→ Material to process:
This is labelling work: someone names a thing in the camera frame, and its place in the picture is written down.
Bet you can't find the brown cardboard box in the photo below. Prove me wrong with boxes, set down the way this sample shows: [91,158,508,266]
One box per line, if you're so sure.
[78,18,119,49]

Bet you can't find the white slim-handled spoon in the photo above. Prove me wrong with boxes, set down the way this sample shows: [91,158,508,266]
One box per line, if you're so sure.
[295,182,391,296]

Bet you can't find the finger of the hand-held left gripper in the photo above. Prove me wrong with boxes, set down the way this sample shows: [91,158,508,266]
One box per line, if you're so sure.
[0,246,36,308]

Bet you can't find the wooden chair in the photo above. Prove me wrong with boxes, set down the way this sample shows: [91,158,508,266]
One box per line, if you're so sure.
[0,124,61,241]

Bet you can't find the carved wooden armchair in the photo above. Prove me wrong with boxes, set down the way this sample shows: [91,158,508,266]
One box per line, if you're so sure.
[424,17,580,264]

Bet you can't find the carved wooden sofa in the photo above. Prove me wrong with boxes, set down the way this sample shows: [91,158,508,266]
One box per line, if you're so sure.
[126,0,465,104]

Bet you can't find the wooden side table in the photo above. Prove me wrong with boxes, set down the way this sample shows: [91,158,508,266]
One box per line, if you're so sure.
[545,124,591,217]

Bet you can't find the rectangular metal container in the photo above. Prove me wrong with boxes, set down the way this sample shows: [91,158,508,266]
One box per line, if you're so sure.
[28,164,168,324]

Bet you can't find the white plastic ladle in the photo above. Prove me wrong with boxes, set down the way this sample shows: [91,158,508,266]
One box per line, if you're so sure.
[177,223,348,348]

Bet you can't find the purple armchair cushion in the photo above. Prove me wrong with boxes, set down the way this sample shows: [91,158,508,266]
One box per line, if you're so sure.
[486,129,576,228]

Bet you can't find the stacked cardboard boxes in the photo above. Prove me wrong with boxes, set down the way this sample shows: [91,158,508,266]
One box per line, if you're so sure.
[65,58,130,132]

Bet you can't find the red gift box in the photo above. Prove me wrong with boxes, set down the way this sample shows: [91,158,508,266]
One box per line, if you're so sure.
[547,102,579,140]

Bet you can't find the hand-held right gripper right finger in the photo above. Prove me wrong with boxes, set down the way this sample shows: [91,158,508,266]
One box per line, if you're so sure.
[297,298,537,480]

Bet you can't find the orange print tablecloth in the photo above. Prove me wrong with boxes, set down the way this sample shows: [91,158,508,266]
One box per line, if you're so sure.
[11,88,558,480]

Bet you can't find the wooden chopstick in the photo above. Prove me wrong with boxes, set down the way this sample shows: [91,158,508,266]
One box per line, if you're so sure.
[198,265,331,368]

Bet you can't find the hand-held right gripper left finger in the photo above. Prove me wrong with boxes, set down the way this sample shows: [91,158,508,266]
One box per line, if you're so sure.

→ Task objective:
Give back exactly the material above from its opening line to the line bearing "Bet you can't find the finger".

→ Your response:
This is labelling work: someone names a thing in the camera frame, and its place in the picture is written down.
Bet you can't find the brown cardboard box in the photo below. Prove me wrong with boxes, set down the way this sample shows: [91,158,508,266]
One box per line, if you're so sure.
[78,18,119,49]

Bet you can't find the white slim-handled spoon in the photo above. Prove me wrong with boxes, set down the way this sample shows: [91,158,508,266]
One box per line, if you're so sure.
[295,182,391,296]

Bet you can't find the finger of the hand-held left gripper in the photo above. Prove me wrong with boxes, set down the way this sample shows: [91,158,508,266]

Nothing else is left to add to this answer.